• _Dataset excerpt_

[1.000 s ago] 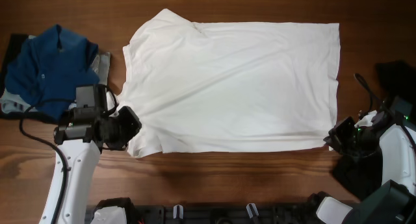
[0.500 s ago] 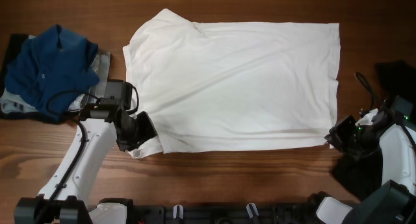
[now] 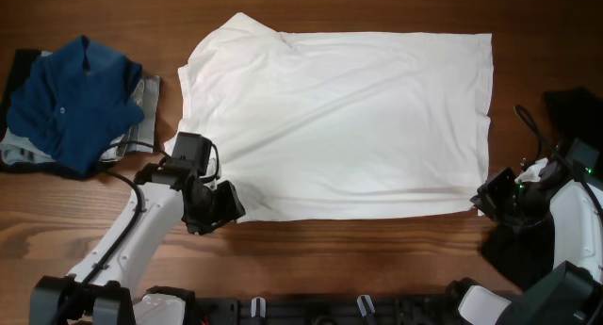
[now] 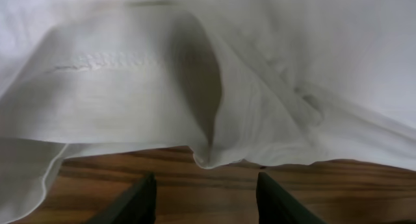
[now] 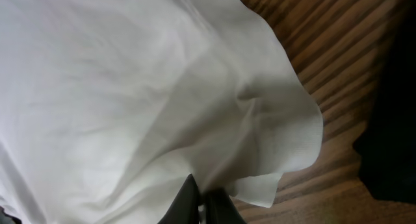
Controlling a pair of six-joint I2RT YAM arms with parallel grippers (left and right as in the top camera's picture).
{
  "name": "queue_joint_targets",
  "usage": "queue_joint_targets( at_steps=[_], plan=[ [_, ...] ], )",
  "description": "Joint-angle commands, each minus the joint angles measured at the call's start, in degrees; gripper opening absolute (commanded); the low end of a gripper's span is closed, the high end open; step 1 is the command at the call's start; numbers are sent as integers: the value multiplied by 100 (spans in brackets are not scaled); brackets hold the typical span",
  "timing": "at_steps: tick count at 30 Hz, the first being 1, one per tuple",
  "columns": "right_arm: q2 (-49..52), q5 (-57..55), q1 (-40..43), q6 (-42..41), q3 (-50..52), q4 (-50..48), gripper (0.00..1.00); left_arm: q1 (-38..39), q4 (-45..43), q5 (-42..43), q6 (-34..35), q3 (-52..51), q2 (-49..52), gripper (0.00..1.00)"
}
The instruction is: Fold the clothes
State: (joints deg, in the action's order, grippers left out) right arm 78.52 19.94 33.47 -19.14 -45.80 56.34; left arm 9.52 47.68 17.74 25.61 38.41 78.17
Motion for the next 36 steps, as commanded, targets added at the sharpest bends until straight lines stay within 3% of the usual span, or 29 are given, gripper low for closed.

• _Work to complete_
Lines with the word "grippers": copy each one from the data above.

• _Exercise solution_
Controlling a pair of six-joint I2RT YAM arms with parallel grippers (left and right as in the top camera's picture).
State: (joints deg, in the action's order, grippers left out) right arm 78.52 19.94 33.47 -19.14 -45.80 56.34; left arm 9.52 47.68 17.74 25.61 38.41 78.17

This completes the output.